Gittelde is a village and a former municipality in the district of Göttingen, in Lower Saxony, Germany. Since 1 March 2013, it is part of the municipality Bad Grund.

History 
Gittelde was founded in the 10th century. In a document dating from 953 the place was mentioned for the first time, and a few years later market and mint rights were awarded in 965.

Sights 
There are many well-preserved half-timbered houses in the center of the town, e.g. in Breite Strasse street, a comparatively broad street which might have been an oblong market as the town has never had a rectangular market place like other market towns. Lange Straße is another historic street with traditional half-timbered houses. Some houses have doors with colourful wood carvings.

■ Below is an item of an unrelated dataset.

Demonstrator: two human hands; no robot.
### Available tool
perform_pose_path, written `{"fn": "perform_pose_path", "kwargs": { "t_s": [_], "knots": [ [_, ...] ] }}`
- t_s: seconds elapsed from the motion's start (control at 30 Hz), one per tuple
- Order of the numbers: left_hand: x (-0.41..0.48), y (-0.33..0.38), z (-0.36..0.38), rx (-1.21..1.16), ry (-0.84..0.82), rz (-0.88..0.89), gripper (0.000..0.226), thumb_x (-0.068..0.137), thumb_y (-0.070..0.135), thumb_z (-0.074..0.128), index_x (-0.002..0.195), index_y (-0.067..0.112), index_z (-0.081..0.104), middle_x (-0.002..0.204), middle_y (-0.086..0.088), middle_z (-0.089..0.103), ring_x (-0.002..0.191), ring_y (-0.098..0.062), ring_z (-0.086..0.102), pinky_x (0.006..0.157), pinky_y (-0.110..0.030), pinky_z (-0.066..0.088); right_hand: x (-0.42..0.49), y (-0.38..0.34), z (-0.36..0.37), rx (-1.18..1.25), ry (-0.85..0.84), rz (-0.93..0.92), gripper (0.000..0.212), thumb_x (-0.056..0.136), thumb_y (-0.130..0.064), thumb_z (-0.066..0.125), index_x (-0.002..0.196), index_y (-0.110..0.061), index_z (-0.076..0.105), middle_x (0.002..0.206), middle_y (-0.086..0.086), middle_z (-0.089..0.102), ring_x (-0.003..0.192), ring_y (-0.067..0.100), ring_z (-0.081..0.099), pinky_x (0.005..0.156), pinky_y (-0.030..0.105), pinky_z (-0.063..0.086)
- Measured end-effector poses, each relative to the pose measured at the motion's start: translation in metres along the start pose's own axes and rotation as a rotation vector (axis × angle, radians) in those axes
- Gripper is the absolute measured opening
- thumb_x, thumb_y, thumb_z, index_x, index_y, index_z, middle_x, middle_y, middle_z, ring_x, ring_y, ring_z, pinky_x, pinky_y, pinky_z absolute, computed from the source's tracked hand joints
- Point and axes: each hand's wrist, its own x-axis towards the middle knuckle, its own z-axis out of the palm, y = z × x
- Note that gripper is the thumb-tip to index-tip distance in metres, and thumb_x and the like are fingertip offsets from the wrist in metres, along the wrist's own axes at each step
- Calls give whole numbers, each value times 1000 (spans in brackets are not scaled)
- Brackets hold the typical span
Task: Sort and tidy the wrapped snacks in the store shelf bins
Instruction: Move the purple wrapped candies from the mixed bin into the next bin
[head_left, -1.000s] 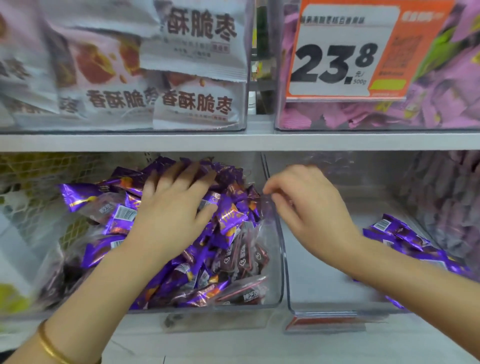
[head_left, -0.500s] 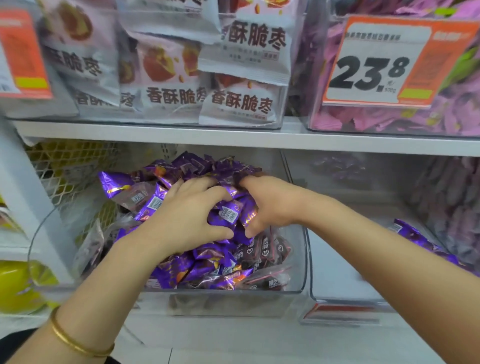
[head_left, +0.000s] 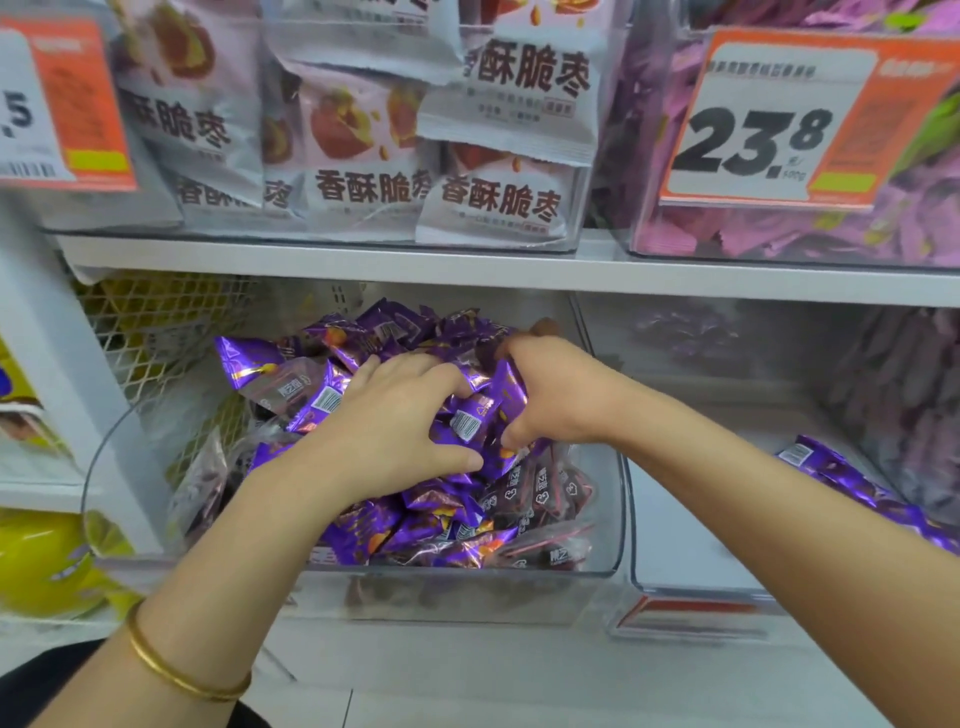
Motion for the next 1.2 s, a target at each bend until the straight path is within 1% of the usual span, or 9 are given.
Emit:
{"fn": "perform_pose_path", "kwargs": {
  "t_s": [0.1, 0.17, 0.27, 0.43, 0.5, 0.73, 1.0, 1.1, 1.2],
  "knots": [
    [0, 10, -8, -127, 177, -19, 83, 59, 79, 38, 118, 24, 58, 111, 10, 53, 114, -15, 49, 105, -44, 33, -20, 5, -14, 216, 190, -80, 73, 60, -16, 84, 124, -12, 50, 107, 0, 58, 94, 15, 57, 82, 25, 48],
    [-1, 23, -16, -336, 309, -45, 77, 65, 74, 48, 124, 24, 53, 110, 12, 57, 97, -8, 57, 93, -26, 43, -37, 7, -22, 432, 205, -144, 80, 59, -8, 84, 128, -18, 45, 101, -9, 57, 84, 8, 59, 75, 15, 48],
    [-1, 39, -19, -794, 233, -36, 63, 73, 41, 74, 127, 22, 47, 105, 14, 61, 75, -4, 61, 72, -18, 48, -51, 13, -19, 555, 167, -171, 94, 59, -5, 85, 135, -21, 32, 115, -6, 56, 97, 8, 60, 84, 24, 52],
    [3, 53, -11, -1122, 117, 6, 30, 80, 2, 66, 108, 14, 59, 82, -2, 58, 64, -9, 61, 63, -22, 55, -60, 27, -12, 649, 157, -69, 113, 54, -18, 90, 144, -27, 21, 136, -8, 42, 114, 16, 56, 96, 39, 49],
    [5, 58, -11, -1245, 100, 18, 24, 82, -4, 61, 101, 10, 57, 77, -7, 56, 57, -11, 61, 58, -19, 54, -66, 31, -11, 824, 145, -19, 110, 53, -11, 89, 142, -23, 25, 128, -2, 51, 105, 20, 63, 91, 43, 53],
    [14, 71, -5, -1465, 138, 102, 27, 79, -2, 58, 102, 11, 57, 79, -8, 61, 68, -13, 64, 66, -22, 55, -82, 41, -24, 1067, 179, 10, 54, 57, -23, 74, 108, -9, 60, 88, 0, 71, 76, 7, 65, 70, 17, 52],
    [23, 84, -2, -1081, 293, 160, 28, 82, -4, 63, 90, 24, 64, 71, 2, 60, 63, -9, 55, 61, -21, 50, -82, 53, -22, 1229, 201, 120, 54, 59, -27, 73, 106, -9, 52, 84, 6, 70, 72, 17, 66, 70, 31, 55],
    [29, 84, 6, -841, 352, 166, 34, 81, 10, 68, 97, 39, 63, 91, 1, 61, 78, -5, 57, 76, -20, 49, -75, 70, -22, 1260, 217, 129, 29, 73, -21, 76, 93, -8, 59, 81, 13, 67, 69, 24, 63, 69, 35, 54],
    [35, 75, 17, -579, 348, 89, 35, 84, 21, 64, 117, 32, 59, 109, 1, 52, 102, -8, 52, 91, -22, 45, -62, 111, -12, 1010, 366, 308, 18, 79, -14, 72, 95, -14, 62, 80, 9, 65, 66, 19, 60, 63, 32, 51]
  ]
}}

St. Mauritius Church, which was founded in the Middle Ages, has a neoromanic nave dating from the 19th century. Its spire was built in a baroque style around 1700. Inside the church a gothic altar with wood carvings can be seen. St. Johannes Church which was possibly founded in the 10th century has a spire dating from 1660.

The railway station of Gittelde on the Herzberg–Seesen railway line is a historic wooden building in the southeast of the town.

The ruins of Stauffenburg Castle are worth a visit as well. The castle was founded shortly after 1050. It was used as a prison until 1778 and as a quarry afterwards.